§ Task to complete
Line by line, copy the material that follows without leaving anything out.

____

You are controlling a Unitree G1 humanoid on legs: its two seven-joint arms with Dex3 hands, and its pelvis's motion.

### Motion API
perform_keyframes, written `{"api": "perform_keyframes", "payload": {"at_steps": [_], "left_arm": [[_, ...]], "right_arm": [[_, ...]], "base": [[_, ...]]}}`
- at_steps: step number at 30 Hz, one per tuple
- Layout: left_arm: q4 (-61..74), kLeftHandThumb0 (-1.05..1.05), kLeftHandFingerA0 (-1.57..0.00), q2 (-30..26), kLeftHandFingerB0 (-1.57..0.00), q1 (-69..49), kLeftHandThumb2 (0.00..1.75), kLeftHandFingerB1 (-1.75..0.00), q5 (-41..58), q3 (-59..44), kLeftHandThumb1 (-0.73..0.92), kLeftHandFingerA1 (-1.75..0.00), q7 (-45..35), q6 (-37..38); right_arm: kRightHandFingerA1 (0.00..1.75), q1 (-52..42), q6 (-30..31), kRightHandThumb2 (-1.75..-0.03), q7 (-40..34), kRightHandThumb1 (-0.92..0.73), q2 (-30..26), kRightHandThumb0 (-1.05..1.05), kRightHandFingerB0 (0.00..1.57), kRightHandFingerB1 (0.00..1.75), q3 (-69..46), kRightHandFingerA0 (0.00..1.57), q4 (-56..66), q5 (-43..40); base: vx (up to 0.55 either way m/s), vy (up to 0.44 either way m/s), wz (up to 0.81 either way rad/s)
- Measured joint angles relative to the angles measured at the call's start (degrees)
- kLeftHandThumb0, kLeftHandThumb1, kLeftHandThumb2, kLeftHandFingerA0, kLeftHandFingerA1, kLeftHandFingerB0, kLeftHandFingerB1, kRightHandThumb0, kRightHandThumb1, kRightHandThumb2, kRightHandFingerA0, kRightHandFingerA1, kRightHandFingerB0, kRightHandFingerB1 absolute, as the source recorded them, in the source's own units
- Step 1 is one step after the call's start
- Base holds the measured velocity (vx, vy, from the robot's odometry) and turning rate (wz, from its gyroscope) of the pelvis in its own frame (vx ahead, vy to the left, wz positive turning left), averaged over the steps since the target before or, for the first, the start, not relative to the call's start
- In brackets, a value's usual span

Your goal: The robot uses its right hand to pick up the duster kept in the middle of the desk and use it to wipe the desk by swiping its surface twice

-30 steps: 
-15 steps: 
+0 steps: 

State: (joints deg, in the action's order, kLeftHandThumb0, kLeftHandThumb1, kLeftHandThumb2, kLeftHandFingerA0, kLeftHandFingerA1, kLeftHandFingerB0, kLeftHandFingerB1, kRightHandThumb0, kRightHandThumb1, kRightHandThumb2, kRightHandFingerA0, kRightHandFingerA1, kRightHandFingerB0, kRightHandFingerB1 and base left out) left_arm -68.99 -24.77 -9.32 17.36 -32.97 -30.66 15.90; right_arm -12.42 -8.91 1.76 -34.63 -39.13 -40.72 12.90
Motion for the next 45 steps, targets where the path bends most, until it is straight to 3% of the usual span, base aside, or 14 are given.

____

§ Solved problem
You are controlling a Unitree G1 humanoid on legs: its two seven-joint arms with Dex3 hands, and its pelvis's motion.

### Motion API
perform_keyframes, written `{"api": "perform_keyframes", "payload": {"at_steps": [_], "left_arm": [[_, ...]], "right_arm": [[_, ...]], "base": [[_, ...]]}}`
- at_steps: step number at 30 Hz, one per tuple
- Layout: left_arm: q4 (-61..74), kLeftHandThumb0 (-1.05..1.05), kLeftHandFingerA0 (-1.57..0.00), q2 (-30..26), kLeftHandFingerB0 (-1.57..0.00), q1 (-69..49), kLeftHandThumb2 (0.00..1.75), kLeftHandFingerB1 (-1.75..0.00), q5 (-41..58), q3 (-59..44), kLeftHandThumb1 (-0.73..0.92), kLeftHandFingerA1 (-1.75..0.00), q7 (-45..35), q6 (-37..38); right_arm: kRightHandFingerA1 (0.00..1.75), q1 (-52..42), q6 (-30..31), kRightHandThumb2 (-1.75..-0.03), q7 (-40..34), kRightHandThumb1 (-0.92..0.73), q2 (-30..26), kRightHandThumb0 (-1.05..1.05), kRightHandFingerB0 (0.00..1.57), kRightHandFingerB1 (0.00..1.75), q3 (-69..46), kRightHandFingerA0 (0.00..1.57), q4 (-56..66), q5 (-43..40); base: vx (up to 0.55 either way m/s), vy (up to 0.44 either way m/s), wz (up to 0.81 either way rad/s)
- Measured joint angles relative to the angles measured at the call's start (degrees)
- kLeftHandThumb0, kLeftHandThumb1, kLeftHandThumb2, kLeftHandFingerA0, kLeftHandFingerA1, kLeftHandFingerB0, kLeftHandFingerB1, kRightHandThumb0, kRightHandThumb1, kRightHandThumb2, kRightHandFingerA0, kRightHandFingerA1, kRightHandFingerB0, kRightHandFingerB1 absolute, as the source recorded them, in the source's own units
- Step 1 is one step after the call's start
- Base holds the measured velocity (vx, vy, from the robot's odometry) and turning rate (wz, from its gyroscope) of the pelvis in its own frame (vx ahead, vy to the left, wz positive turning left), averaged over the steps since the target before or, for the first, the start, not relative to the call's start
- In brackets, a value's usual span

Your goal: The robot uses its right hand to pick up the duster kept in the middle of the desk and use it to wipe the desk by swiping its surface twice

-30 steps: 
-15 steps: 
+0 steps: 

State: (joints deg, in the action's order, kLeftHandThumb0, kLeftHandThumb1, kLeftHandThumb2, kLeftHandFingerA0, kLeftHandFingerA1, kLeftHandFingerB0, kLeftHandFingerB1, kRightHandThumb0, kRightHandThumb1, kRightHandThumb2, kRightHandFingerA0, kRightHandFingerA1, kRightHandFingerB0, kRightHandFingerB1 and base left out) left_arm -68.99 -24.77 -9.32 17.36 -32.97 -30.66 15.90; right_arm -12.42 -8.91 1.76 -34.63 -39.13 -40.72 12.90
Motion for the next 45 steps, targets where the path bends most, until it is straight to 3% of the usual span, base aside, or 14 are given.

The answer requires nothing further.